Documentation

Using a bastion host with SSH Operator


How to Use a Bastion host with Airflow's SSH Operator

The SSHHook supports the use of a ProxyCommand to allow you to connect to a host in a private subnet via a bastion host that is public facing. The SSHook looks in ~/.ssh/config to determine how to make that connection. This file doesn’t exist by default in the docker image, so it must be added to the Dockerfile. This article assumes you can access your bastion host from your airflow cluster via port 22. If you want to whitelist Astronomer's IP, please contact support and they can provide it.

SSH config file

Create a file in the include folder named config. Make it look like the example below with your bastion host DNS on the 2nd line.

Host bastion   
	Hostname ec2-52-6-13-5.compute-1.amazonaws.com
	User ec2-user   
	StrictHostKeyChecking=no #otherwise fails due to no known hosts
	IdentityFile  /usr/local/airflow/include/PrivateKeyFile.pem

Host 10.0.*.*
	IdentityFile  /usr/local/airflow/include/PrivateKeyFile.pem   
	User ec2-user   
	ProxyCommand ssh -W %h:%p  ec2-user@bastion

The first entry defines how to connect to the bastion host and requires the DNS name (or IP) and the location of the private key file that you need to put in the include directory of your project. StrictHostKeyChecking=no is set to no since no known_hosts file exists in the docker image.

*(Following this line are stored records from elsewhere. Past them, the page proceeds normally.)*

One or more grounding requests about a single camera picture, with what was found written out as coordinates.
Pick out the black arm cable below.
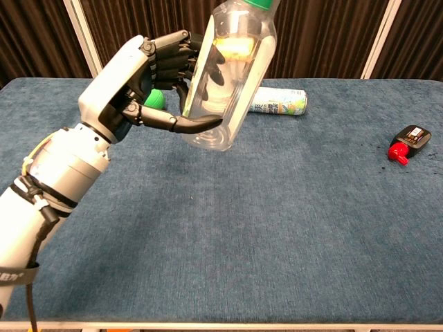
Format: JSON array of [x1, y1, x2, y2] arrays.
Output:
[[20, 193, 62, 332]]

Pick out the transparent plastic water bottle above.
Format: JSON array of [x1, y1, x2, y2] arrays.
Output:
[[180, 0, 282, 151]]

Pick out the white table frame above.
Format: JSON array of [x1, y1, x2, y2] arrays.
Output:
[[0, 321, 443, 332]]

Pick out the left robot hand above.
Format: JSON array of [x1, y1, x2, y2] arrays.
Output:
[[78, 30, 224, 143]]

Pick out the light blue packet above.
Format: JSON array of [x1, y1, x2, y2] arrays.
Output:
[[247, 86, 308, 118]]

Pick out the green rubber ball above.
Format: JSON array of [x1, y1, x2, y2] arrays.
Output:
[[143, 89, 166, 111]]

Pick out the dark pleated curtain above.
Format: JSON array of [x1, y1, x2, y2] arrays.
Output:
[[0, 0, 93, 89], [370, 0, 443, 82], [264, 0, 390, 80], [80, 0, 217, 80]]

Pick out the small black red device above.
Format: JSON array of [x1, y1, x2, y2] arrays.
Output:
[[386, 124, 433, 167]]

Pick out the white partition frame post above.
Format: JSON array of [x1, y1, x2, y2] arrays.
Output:
[[62, 0, 107, 80], [359, 0, 402, 80]]

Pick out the blue table cloth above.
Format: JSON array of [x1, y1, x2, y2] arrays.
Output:
[[0, 77, 443, 324]]

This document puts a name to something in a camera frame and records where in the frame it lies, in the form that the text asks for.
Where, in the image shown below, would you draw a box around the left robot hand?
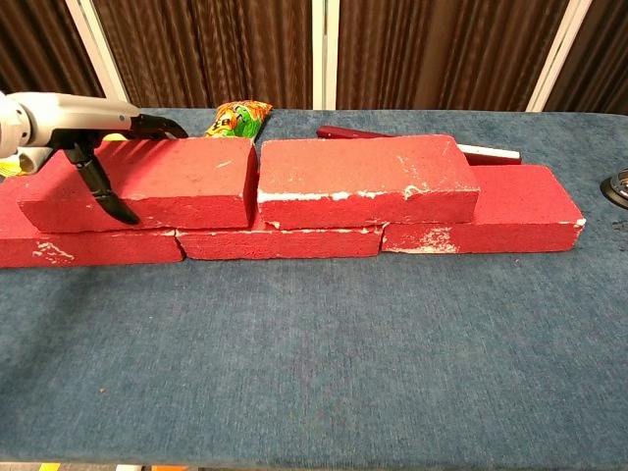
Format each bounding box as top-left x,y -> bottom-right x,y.
19,91 -> 190,227

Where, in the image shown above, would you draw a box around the red foam brick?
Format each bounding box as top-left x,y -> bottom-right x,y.
17,136 -> 260,235
381,164 -> 588,255
175,215 -> 385,261
0,176 -> 186,270

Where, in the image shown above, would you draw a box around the red brick with chipped white edge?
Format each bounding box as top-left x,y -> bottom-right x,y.
257,134 -> 482,231

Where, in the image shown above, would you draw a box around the white snack packet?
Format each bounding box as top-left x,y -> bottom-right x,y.
0,145 -> 54,179

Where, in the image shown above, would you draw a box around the brown pleated screen panel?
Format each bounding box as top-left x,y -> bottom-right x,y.
527,0 -> 628,117
313,0 -> 604,113
0,0 -> 124,102
66,0 -> 340,112

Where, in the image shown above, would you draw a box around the orange green snack bag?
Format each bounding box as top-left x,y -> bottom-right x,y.
203,100 -> 274,144

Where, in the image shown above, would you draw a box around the blue table cloth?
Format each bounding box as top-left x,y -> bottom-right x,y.
0,107 -> 628,467

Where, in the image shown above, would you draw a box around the dark red white long box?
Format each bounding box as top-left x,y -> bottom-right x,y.
316,125 -> 522,167

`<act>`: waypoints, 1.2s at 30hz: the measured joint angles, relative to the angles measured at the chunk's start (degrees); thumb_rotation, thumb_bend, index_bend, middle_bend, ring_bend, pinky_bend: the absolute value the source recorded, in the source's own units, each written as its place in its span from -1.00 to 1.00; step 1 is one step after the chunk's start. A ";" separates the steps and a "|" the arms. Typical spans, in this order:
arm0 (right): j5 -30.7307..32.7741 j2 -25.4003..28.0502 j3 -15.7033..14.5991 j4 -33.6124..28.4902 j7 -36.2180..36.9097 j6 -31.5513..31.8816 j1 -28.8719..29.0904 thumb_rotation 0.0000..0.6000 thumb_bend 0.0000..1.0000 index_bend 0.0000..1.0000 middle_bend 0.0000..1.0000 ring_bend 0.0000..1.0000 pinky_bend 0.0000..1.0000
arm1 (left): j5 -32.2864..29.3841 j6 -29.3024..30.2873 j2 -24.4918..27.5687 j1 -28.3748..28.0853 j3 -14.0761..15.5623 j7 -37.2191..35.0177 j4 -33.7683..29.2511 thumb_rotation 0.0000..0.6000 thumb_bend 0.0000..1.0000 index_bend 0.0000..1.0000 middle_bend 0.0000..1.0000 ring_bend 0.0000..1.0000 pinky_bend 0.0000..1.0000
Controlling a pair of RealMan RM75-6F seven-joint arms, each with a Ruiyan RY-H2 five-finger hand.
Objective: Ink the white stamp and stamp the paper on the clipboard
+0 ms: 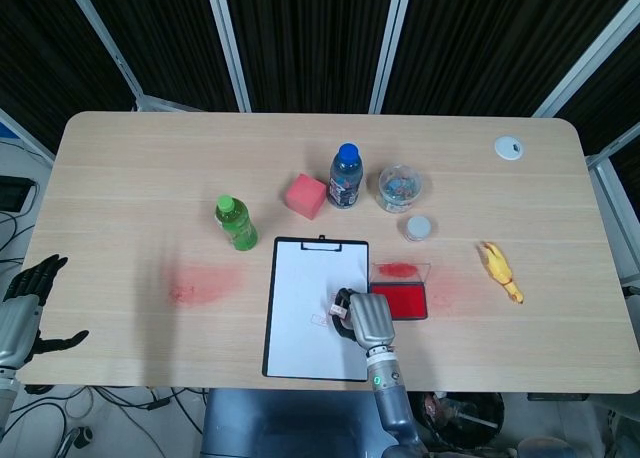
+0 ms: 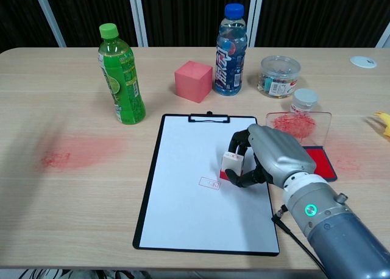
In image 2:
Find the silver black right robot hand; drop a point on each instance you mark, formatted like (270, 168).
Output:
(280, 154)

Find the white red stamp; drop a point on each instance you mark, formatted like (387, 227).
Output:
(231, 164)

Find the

The second entry is for anything trying to connect to an IP starting with 10.0. This should cover the range of private IPs for the hosts in your private subnet. The ProxyCommand tells it that anything trying to connect to 10.0.*.* should go through the bastion host.

Dockerfile

You will need to have the above config file placed in the .ssh folder of the airflow user’s home directory. This can be done by changing your Dockerfile to create that directory and move the config file from ./include to /home/astro/.ssh/config. Add the 2nd line in this example to your Dockerfile.

FROM astronomerinc/ap-airflow:0.8.2-1.10.2-onbuild

RUN mkdir /home/astro/.ssh && cp ./include/config /home/astro/.ssh/config

Airflow Connection

Either use the ssh_default connection or create a new one.

Conn Type - SSH

Host - Private IP of host you want to connect to in private subnet (not bastion)

Username - username for (ec2-user is default for Amazon Linux)

Extra - {"key_file":"./include/PrivateKeyFile.pem", "allow_host_key_change": true, "no_host_key_check":true}

You should be all set. You can create a connection for each of your private hosts, or you can create one connection and override the host IP with the remote_host parameter in the SSHOperator.

op = SSHOperator(
	dag=dag,
	task_id='my_task',
	ssh_conn_id='ssh_default',
	command='echo $HOSTNAME'
)

This should print the host name of the private host in your logs.